● **GOAL OF THE EXERCISE**:
Word for word, set down every line of the entries below from the line with "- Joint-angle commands" to the line with "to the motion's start", including both, and no other line.

● **SOURCE INFORMATION**:
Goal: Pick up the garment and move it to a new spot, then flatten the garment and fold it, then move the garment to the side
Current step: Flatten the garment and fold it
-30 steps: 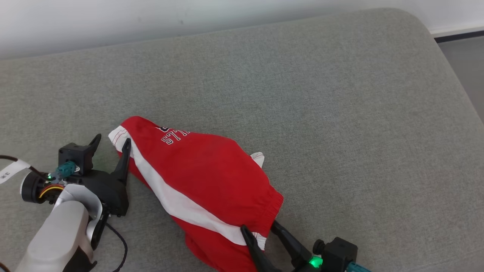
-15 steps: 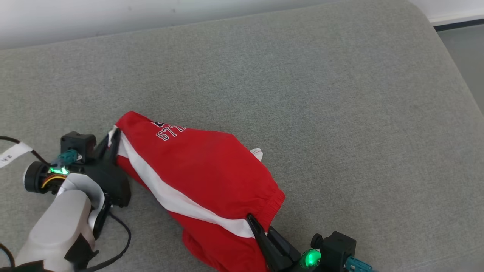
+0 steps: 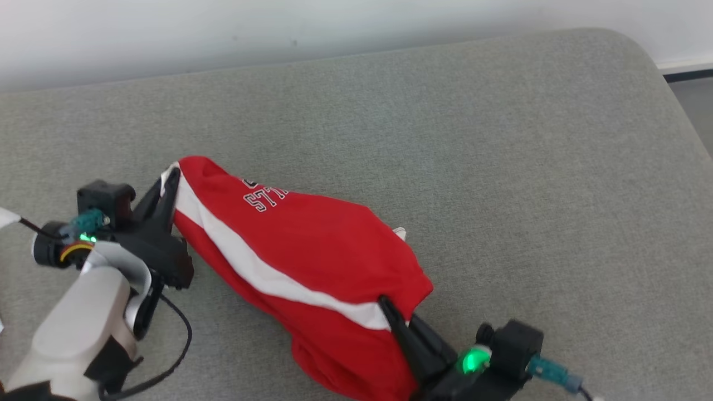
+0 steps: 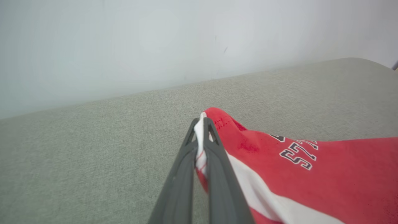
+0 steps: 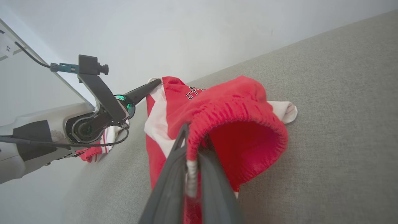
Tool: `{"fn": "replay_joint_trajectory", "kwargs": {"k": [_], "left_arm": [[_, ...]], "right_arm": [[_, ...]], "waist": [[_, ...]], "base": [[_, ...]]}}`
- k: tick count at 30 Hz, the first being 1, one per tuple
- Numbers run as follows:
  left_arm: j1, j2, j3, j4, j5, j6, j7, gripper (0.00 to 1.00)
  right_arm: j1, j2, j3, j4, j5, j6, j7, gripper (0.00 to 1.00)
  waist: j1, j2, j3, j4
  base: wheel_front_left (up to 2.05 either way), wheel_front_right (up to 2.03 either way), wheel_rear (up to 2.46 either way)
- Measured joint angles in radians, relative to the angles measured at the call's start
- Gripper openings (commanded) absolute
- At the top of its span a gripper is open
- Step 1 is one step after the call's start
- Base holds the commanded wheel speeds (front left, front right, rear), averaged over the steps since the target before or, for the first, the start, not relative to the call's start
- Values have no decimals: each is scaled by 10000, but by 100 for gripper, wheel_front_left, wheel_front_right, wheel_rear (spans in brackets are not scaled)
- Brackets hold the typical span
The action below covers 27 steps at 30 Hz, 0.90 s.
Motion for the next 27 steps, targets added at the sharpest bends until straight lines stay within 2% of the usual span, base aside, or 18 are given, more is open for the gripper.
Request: {"fn": "replay_joint_trajectory", "kwargs": {"k": [6, 13, 20, 24, 27], "left_arm": [[-1334, 251, -330, -61, -176, 0, 347, 0], [-4150, 378, -596, -167, -401, 0, 1429, 0], [-7407, -86, -305, 533, -579, 100, 2412, 0], [-9332, -640, 288, 1074, -1007, 470, 2589, 0], [-10563, -807, 731, 1532, -1285, 802, 2690, 0]], "right_arm": [[-2337, -779, 393, 512, 1501, 0, 105, 0], [-6491, -1166, -10, 1498, 3108, -2, 1248, 0], [-10798, -1469, -355, 2913, 4335, 0, 2318, 0], [-12995, -1745, -412, 3973, 4675, 0, 2918, 0], [-14516, -1992, -506, 4801, 4838, 0, 3104, 0]], "waist": [[0, -1, -147, 284], [1, 0, 457, 383], [3, 0, 1436, 528], [3, 1, 2044, 652], [4, 1, 2495, 756]], "base": [[0, 0, 0], [0, 0, 0], [0, 0, 0], [0, 0, 0], [0, 0, 0]]}}
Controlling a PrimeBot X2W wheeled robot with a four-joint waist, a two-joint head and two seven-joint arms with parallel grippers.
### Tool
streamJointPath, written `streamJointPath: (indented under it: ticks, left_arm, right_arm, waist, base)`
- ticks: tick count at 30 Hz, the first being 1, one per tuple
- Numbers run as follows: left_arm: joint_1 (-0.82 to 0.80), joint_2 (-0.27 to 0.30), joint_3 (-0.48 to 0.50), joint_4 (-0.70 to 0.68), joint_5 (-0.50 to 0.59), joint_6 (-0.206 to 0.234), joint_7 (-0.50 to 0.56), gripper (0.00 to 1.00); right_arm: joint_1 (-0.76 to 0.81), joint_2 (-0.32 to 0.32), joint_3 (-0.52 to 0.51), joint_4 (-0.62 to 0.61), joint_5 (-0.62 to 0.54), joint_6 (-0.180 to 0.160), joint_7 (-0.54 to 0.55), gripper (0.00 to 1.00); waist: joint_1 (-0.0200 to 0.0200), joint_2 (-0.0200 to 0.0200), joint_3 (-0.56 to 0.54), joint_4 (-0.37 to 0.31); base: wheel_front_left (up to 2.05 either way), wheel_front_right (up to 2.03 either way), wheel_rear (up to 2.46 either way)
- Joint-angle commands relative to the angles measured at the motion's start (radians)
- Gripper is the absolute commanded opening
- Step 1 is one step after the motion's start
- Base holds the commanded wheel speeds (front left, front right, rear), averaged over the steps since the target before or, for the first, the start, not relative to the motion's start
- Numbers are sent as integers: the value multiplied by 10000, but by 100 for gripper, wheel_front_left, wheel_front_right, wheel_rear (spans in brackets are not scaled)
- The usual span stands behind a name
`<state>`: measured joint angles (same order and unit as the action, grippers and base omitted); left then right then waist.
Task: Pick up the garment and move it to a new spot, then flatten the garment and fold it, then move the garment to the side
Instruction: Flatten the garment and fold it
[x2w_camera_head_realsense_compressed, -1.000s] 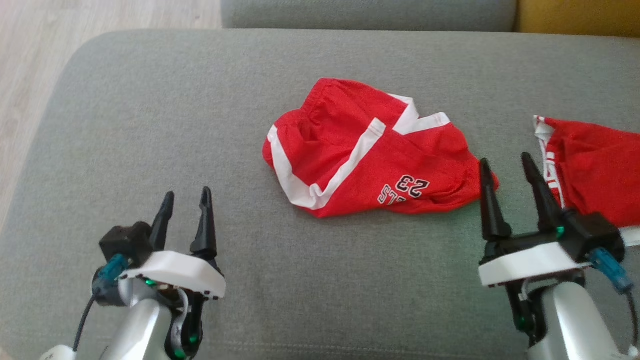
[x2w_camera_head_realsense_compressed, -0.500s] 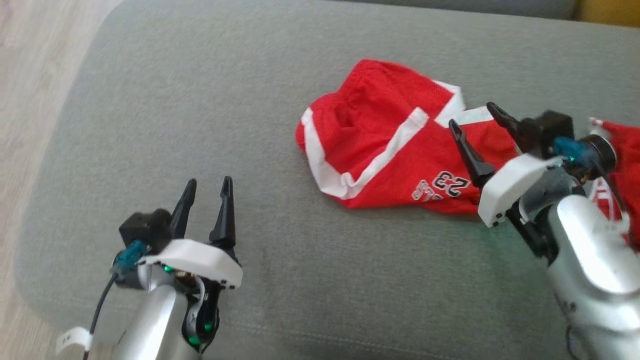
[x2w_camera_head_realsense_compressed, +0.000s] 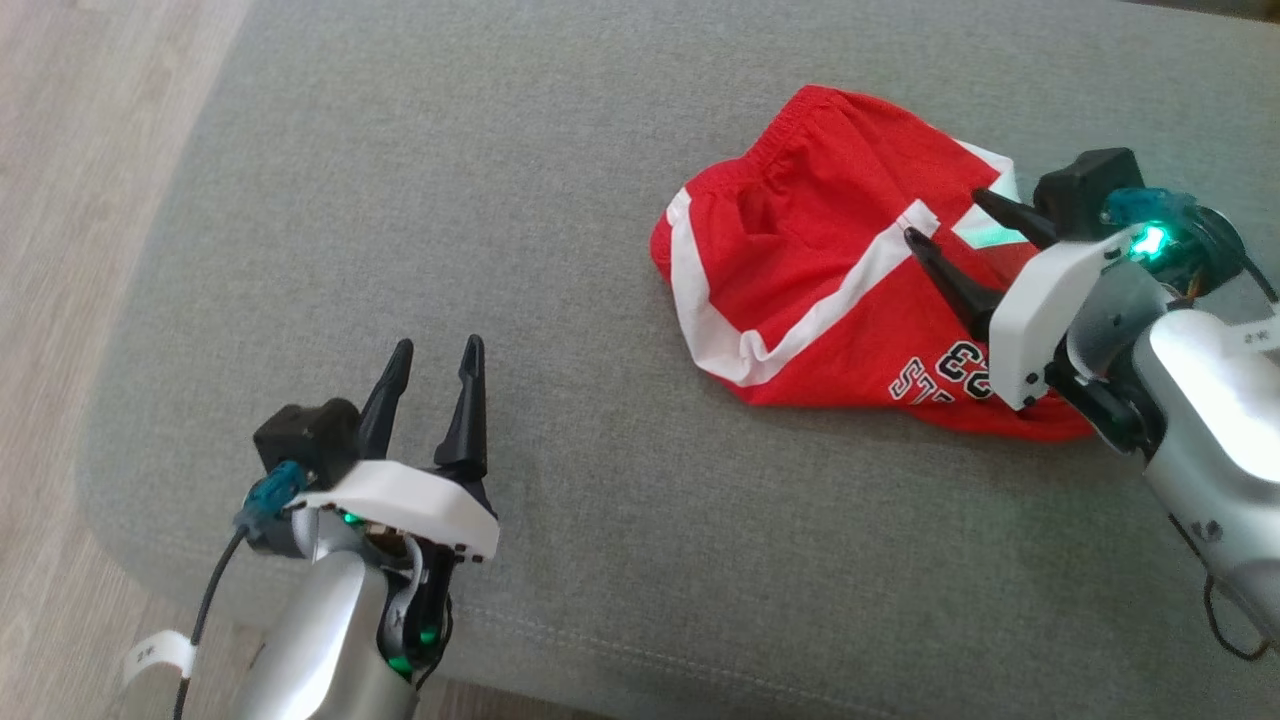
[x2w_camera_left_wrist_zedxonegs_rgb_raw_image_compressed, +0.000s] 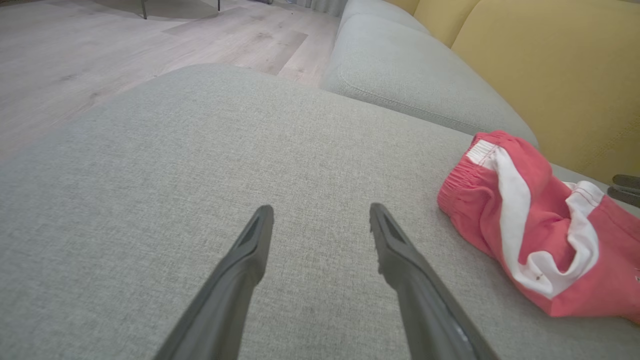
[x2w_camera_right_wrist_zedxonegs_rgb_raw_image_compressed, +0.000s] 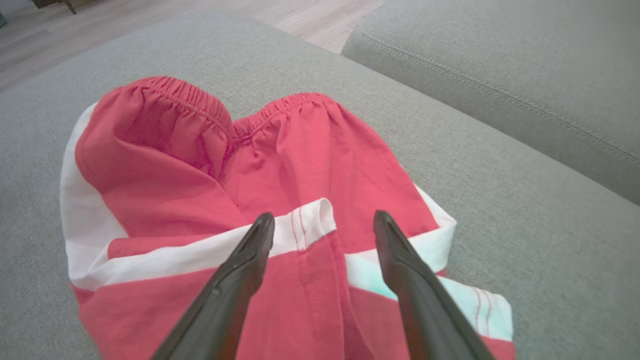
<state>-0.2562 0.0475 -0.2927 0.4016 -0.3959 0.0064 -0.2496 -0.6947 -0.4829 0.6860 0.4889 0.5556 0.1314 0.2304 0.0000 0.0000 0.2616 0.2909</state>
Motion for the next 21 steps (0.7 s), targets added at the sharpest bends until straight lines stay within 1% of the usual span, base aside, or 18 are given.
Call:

● **ANSWER**:
- Joint-angle commands relative to the angles measured at the motion's start (radians)
- Gripper is the absolute commanded opening
- Step 1 is one step after the motion's start
- Base holds the commanded wheel speeds (front left, front right, rear), averaged over the steps since the target before or, for the first, the start, not relative to the motion's start

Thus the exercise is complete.